DATASET EXCERPT —

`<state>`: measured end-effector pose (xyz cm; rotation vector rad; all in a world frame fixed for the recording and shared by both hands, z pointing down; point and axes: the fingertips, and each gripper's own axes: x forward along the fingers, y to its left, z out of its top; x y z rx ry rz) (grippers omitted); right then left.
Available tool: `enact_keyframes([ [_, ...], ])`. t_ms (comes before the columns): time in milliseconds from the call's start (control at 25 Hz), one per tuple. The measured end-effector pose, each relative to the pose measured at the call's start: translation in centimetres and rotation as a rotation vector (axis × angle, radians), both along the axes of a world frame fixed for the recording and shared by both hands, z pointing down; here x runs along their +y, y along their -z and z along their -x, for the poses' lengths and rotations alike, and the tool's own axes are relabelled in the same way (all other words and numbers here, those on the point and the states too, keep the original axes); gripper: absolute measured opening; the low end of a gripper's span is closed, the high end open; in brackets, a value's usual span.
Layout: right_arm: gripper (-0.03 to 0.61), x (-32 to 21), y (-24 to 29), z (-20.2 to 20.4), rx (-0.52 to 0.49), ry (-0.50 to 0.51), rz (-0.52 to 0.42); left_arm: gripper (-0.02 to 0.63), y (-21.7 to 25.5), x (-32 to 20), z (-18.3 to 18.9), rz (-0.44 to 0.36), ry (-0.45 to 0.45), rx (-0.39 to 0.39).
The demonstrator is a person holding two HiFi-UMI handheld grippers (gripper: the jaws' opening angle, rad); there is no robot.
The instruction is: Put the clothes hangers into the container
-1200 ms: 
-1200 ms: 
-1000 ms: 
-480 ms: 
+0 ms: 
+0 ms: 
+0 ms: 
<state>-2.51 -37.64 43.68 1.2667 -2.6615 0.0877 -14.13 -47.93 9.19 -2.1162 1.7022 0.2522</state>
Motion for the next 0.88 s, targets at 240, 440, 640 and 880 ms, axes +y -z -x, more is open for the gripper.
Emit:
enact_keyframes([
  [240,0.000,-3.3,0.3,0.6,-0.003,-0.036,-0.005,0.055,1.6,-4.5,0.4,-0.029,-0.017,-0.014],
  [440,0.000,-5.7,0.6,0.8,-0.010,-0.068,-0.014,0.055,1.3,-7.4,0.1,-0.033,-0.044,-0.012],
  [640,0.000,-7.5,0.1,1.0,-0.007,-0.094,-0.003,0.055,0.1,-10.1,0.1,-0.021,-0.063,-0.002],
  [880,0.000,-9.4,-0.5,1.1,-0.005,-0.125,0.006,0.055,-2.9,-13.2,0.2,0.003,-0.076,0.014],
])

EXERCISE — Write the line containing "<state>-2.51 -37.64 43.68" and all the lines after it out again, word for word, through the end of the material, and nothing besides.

FINISHED EXERCISE —
<state>-2.51 -37.64 43.68 1.2667 -2.6615 0.0877 -14.13 -47.93 9.19 -2.1162 1.7022 0.2522</state>
Motion for the next 0.88 s, targets at 240, 440, 640 and 880 ms, axes +y -z -x, more is open for the gripper.
Emit:
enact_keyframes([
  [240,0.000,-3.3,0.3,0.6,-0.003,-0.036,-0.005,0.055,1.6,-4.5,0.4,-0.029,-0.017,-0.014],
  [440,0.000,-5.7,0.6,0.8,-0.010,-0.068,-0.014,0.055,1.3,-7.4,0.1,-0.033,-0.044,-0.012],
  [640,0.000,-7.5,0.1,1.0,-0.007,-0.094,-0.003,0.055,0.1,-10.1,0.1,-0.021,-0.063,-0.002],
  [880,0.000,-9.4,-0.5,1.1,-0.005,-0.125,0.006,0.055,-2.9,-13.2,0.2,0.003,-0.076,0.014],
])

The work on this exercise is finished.